**HOW TO COMPLETE THIS TASK**
Search the material below for the word "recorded" and copy every line in which it occurs.

**SOURCE DATA**
------------------------------------
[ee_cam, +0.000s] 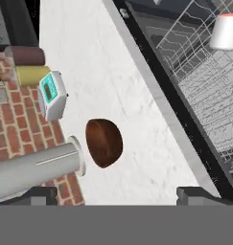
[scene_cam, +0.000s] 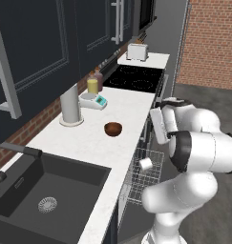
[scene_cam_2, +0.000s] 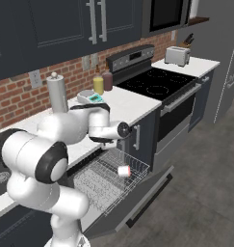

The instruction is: Pick up the cup and bowl from the counter, place them in the dishwasher, and close the dishwasher door.

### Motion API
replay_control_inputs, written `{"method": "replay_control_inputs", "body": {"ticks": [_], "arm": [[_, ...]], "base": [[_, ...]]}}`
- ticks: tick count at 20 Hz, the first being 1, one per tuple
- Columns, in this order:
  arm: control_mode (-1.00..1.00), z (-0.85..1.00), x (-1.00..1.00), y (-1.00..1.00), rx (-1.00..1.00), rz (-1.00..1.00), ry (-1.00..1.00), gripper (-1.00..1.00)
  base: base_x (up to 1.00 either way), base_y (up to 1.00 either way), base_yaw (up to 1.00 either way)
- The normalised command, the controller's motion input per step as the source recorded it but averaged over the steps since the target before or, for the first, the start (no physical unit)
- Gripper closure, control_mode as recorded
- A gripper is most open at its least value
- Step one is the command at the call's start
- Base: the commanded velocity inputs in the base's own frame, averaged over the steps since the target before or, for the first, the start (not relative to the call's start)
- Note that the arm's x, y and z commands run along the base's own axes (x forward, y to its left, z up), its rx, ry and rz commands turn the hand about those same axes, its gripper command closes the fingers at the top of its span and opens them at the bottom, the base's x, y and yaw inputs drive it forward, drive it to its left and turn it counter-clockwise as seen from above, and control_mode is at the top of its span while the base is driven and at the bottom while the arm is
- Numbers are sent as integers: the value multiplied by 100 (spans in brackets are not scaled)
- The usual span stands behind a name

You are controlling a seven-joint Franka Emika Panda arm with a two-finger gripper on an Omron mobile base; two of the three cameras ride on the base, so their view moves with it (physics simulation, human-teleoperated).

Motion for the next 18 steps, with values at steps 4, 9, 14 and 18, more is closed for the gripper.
{"method": "replay_control_inputs", "body": {"ticks": [4, 9, 14, 18], "arm": [[-100, 13, 16, 82, -12, 11, 9, -100], [-100, 0, 10, 57, -14, 5, 9, -100], [-100, -18, 21, 26, -11, 0, 12, -100], [-100, -25, 38, 13, -6, 0, 9, -100]], "base": [[0, 0, 0], [0, 0, 0], [0, 0, 0], [0, 0, 0]]}}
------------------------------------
**EXPECTED ANSWER**
- The normalised command, the controller's motion input per step as the source recorded it but averaged over the steps since the target before or, for the first, the start (no physical unit)
- Gripper closure, control_mode as recorded

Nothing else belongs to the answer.